Justamente por trazer essa calma
toda, o Rivotril não é recomendado a qualquer um. Seu consumo por profissionais
que têm de se manter ágeis e em estado de alerta - como pilotos de avião e
operadores de máquinas, por exemplo - é desaconselhado por médicos. "O
Rivotril dá a falsa impressão de que a pessoa produz mais, mas a verdade é que
o remédio só deixa mais calmo", diz José Carlos Galduroz, psiquiatra da
Unifesp.
Não é só com o Rivotril que isso
acontece. Os calmantes da família dele - os chamados benzodiazepínicos - têm o
mesmo papel. São remédios como Lexotan, Diazepam e Lorax.

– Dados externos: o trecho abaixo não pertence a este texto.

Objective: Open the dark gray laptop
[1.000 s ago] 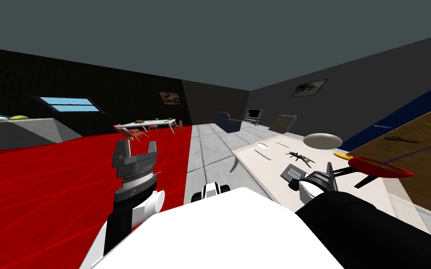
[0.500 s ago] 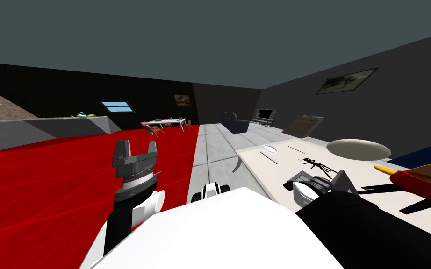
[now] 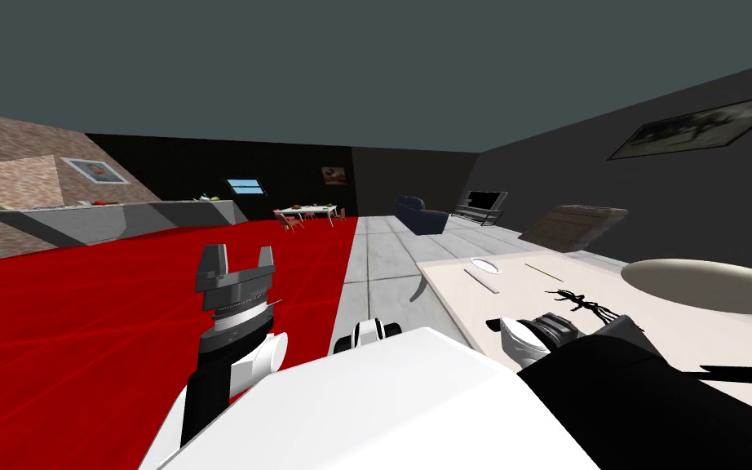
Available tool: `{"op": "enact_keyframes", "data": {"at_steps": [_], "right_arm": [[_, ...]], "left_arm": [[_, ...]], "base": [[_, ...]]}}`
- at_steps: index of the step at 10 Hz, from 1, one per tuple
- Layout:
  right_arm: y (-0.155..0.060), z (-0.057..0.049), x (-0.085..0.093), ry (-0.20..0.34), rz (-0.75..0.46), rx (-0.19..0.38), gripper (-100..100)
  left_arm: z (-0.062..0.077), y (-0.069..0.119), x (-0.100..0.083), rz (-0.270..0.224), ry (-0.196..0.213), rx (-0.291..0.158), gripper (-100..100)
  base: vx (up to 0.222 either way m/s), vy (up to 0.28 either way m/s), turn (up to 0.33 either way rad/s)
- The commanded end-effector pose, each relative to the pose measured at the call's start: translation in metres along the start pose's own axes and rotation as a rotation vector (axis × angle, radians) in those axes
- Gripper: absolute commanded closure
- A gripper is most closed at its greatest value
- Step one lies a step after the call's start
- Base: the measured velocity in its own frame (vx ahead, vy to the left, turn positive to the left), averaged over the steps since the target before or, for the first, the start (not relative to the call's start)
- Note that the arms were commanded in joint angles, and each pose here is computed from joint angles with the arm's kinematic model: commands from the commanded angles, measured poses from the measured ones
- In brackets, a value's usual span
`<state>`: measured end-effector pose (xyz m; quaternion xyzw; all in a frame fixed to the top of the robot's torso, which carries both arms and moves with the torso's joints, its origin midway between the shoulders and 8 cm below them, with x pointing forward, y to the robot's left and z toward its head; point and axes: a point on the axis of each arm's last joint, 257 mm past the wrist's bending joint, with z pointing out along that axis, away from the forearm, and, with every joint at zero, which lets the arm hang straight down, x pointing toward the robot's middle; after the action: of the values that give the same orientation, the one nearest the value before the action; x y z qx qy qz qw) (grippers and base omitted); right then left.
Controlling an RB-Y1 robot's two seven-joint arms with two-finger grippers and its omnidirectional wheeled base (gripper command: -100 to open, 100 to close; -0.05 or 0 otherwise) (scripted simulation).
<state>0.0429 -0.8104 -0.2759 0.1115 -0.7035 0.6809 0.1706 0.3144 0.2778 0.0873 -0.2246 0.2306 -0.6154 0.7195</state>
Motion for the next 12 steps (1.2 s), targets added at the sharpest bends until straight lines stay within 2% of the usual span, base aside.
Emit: {"op": "enact_keyframes", "data": {"at_steps": [1,4,7,10,11,12], "right_arm": [[-0.007,0.004,-0.015,-0.047,0.02,0.006,-100],[-0.021,0.009,-0.04,-0.128,0.056,0.016,-100],[-0.04,0.013,-0.071,-0.234,0.098,0.027,-100],[-0.064,0.015,-0.104,-0.353,0.14,0.035,-100],[-0.063,0.014,-0.106,-0.363,0.139,0.033,-100],[-0.071,0.013,-0.118,-0.408,0.152,0.032,-100]], "left_arm": [[0.0,0.0,0.0,0.0,0.0,0.0,0],[0.0,0.0,0.0,0.0,0.0,0.0,0],[0.0,0.0,0.0,0.0,0.0,0.0,0],[0.0,0.0,0.0,0.0,0.0,0.0,0],[0.0,0.0,0.0,0.0,0.0,0.0,0],[0.0,0.0,0.0,0.0,0.0,0.0,0]], "base": [[-0.064,-0.018,0.047],[-0.095,-0.032,0.061],[-0.115,-0.019,0.067],[-0.136,-0.047,0.075],[-0.091,-0.013,0.024],[-0.079,-0.018,0.058]]}}
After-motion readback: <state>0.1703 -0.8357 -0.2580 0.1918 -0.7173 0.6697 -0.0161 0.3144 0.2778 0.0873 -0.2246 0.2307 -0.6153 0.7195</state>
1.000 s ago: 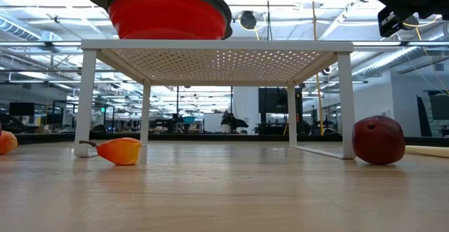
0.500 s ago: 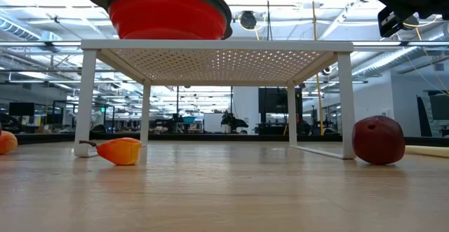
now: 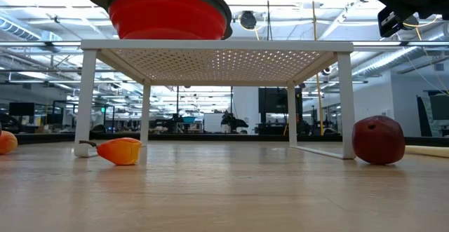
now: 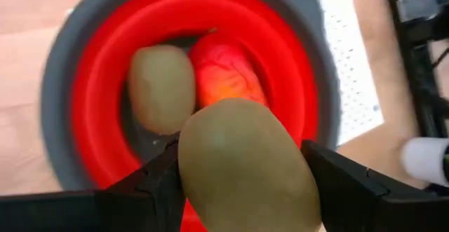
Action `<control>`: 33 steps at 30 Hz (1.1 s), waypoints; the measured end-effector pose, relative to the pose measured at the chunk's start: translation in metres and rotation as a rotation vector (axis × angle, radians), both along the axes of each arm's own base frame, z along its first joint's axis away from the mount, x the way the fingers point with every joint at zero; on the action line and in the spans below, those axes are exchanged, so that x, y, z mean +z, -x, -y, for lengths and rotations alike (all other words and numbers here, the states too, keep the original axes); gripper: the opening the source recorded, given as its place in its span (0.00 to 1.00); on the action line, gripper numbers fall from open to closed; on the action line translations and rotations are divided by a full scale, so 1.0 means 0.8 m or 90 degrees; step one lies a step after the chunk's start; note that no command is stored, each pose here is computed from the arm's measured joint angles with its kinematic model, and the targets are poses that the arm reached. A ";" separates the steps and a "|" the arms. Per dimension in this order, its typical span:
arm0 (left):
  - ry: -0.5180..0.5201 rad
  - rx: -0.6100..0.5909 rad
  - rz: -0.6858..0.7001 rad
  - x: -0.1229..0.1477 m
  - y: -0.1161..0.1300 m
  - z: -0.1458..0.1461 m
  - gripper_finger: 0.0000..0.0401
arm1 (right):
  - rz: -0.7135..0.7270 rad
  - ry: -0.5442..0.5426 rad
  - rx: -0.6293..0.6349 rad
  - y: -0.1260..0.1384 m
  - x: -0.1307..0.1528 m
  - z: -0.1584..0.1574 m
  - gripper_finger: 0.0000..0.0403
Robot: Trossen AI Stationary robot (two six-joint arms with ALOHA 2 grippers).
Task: Pick & Place Fruit
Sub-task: Put the brown kiwi into the red strainer bowl on the shelf
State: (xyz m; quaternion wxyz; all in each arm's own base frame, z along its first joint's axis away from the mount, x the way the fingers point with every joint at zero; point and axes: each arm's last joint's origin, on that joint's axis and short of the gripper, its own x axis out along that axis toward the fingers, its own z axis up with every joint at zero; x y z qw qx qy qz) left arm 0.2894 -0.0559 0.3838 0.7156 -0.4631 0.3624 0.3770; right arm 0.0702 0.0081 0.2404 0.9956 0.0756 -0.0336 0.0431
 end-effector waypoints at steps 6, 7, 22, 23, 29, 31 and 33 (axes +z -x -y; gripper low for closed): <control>-0.035 -0.067 -0.037 -0.013 -0.013 0.004 0.61 | 0.000 0.000 -0.001 0.000 0.000 0.000 0.00; -0.043 -0.083 -0.049 -0.017 -0.016 0.004 0.61 | -0.001 0.000 -0.001 0.000 0.000 0.000 0.00; -0.059 -0.207 -0.160 -0.037 -0.026 -0.014 0.61 | -0.001 0.000 -0.002 0.000 0.000 0.000 0.00; -0.055 -0.207 -0.162 -0.037 -0.025 -0.013 0.61 | 0.000 0.000 -0.002 0.000 0.000 0.000 0.00; -0.023 -0.130 -0.188 -0.039 -0.018 -0.013 0.61 | -0.001 0.000 -0.002 0.000 0.000 0.000 0.00; -0.018 -0.113 -0.195 -0.039 -0.016 -0.013 0.61 | 0.000 0.000 -0.002 0.000 0.000 0.000 0.00; -0.016 -0.105 -0.194 -0.039 -0.016 -0.013 0.61 | -0.001 0.000 -0.002 0.000 0.000 0.000 0.00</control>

É verdade, o Rivotril tem berço, vem
de uma família benquista pelos médicos. Isso já garante uma popularidade. Mas
ele tem uma vantagem extra em relação aos parentes. Seu tempo de ação é de, em
média, 18 horas no organismo, entre o início do relaxamento, o pico do efeito e
a saída do corpo. É o que os médicos chamam de meia-vida. "A meia-vida do
Rivotril é uma das mais confortáveis para o paciente, porque fica no meio-termo
em relação aos outros remédios para a ansiedade e facilita a adaptação",
diz Saadeh. Na prática, esse meio-termo significa que o efeito do Rivotril não
termina nem cedo demais - o que poderia fazer o paciente acordar de uma noite
de sono já ansioso - nem tarde demais - o que não prolonga a sedação por um
período maior que o desejado.
Tudo isso faz o pessoal se esquecer
da tarja preta do remédio. Mas ela está lá por um motivo, é claro. E esse
motivo é o risco de dependência.
O risco é o mesmo visto em outros
benzodiazepínicos. São dois, aliás. O de dependência química e o de dependência
psicológica. Na química, o processo é parecido com o gerado por drogas como
álcool e cocaína. O uso prolongado torna o cérebro dependente daquela
substância para funcionar corretamente. A outra dependência é a psicológica. A
pessoa até para de tomar o remédio, mas mantém uma caixa sempre no bolso como
precaução. "Cerca de 80% das pessoas que usam benzodiazepínicos ficam
dependentes em 2 ou 3 meses de uso", diz Anthony Wong, diretor do Centro
de Assistência Toxicológica do Hospital das Clínicas, de São Paulo. "E a
maioria tem síndrome de abstinência se o remédio for tirado de uma hora para
outra."
Em casos mais graves, a abstinência
pode levar o paciente a uma internação. A pessoa pode ver, ouvir e sentir
coisas que não existem, apresentar delírios, agitação, depressão, apatia, entre
outros sintomas. E para cortar a dependência? "O paciente precisa querer
parar. Há drogas que tratam os sintomas da abstinência em no máximo 4
semanas", afirma Carlo Hubner, da PUC. Livrar-se do Rivotril é duro porque
é preciso enfrentar todos os fantasmas de que o paciente queria se livrar
quando buscou o remédio. Afinal, o remédio só esconde os problemas. Eles
continuarão lá, à espera de solução. O verdadeiro adeus é o momento em que se
aprende a lidar com a ansiedade. Sozinho.